• [Problem description] Print the data that follows word for word, leaving out any picture.

• [Given data]
⟨

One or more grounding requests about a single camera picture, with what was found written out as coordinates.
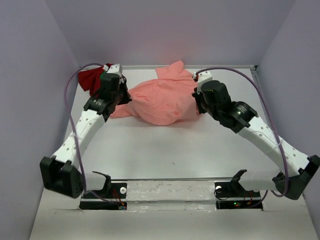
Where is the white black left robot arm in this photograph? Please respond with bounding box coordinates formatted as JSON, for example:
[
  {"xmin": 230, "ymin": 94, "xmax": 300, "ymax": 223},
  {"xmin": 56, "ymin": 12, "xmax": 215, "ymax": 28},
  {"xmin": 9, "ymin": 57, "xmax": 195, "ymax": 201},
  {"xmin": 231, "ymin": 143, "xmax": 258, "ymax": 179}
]
[{"xmin": 39, "ymin": 66, "xmax": 131, "ymax": 199}]

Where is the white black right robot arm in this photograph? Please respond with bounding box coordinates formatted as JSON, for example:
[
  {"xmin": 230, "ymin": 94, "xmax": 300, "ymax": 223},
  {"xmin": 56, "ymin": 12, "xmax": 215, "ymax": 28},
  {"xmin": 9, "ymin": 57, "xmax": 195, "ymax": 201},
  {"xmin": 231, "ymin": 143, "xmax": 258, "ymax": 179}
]
[{"xmin": 192, "ymin": 78, "xmax": 320, "ymax": 200}]

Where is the green t shirt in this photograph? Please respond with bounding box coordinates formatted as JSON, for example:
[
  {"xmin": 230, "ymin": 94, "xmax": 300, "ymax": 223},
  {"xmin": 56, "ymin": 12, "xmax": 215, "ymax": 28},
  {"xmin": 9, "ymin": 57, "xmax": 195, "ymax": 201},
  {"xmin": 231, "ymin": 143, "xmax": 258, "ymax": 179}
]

⟩

• [Answer]
One or more grounding requests about a single camera picture, with what was found written out as coordinates.
Where is the white black left robot arm in this photograph? Please respond with bounding box coordinates formatted as JSON, for example:
[
  {"xmin": 230, "ymin": 94, "xmax": 300, "ymax": 223},
  {"xmin": 56, "ymin": 12, "xmax": 215, "ymax": 28},
  {"xmin": 9, "ymin": 57, "xmax": 195, "ymax": 201},
  {"xmin": 231, "ymin": 143, "xmax": 258, "ymax": 179}
]
[{"xmin": 39, "ymin": 66, "xmax": 131, "ymax": 199}]

Where is the white black right robot arm in this photograph? Please respond with bounding box coordinates formatted as JSON, for example:
[
  {"xmin": 230, "ymin": 94, "xmax": 300, "ymax": 223},
  {"xmin": 56, "ymin": 12, "xmax": 215, "ymax": 28},
  {"xmin": 9, "ymin": 57, "xmax": 195, "ymax": 201},
  {"xmin": 231, "ymin": 143, "xmax": 258, "ymax": 179}
]
[{"xmin": 192, "ymin": 78, "xmax": 320, "ymax": 200}]

Where is the green t shirt in this photograph? Please respond with bounding box coordinates formatted as JSON, for example:
[
  {"xmin": 230, "ymin": 94, "xmax": 300, "ymax": 223},
  {"xmin": 56, "ymin": 12, "xmax": 215, "ymax": 28},
  {"xmin": 9, "ymin": 57, "xmax": 195, "ymax": 201},
  {"xmin": 231, "ymin": 143, "xmax": 258, "ymax": 179}
]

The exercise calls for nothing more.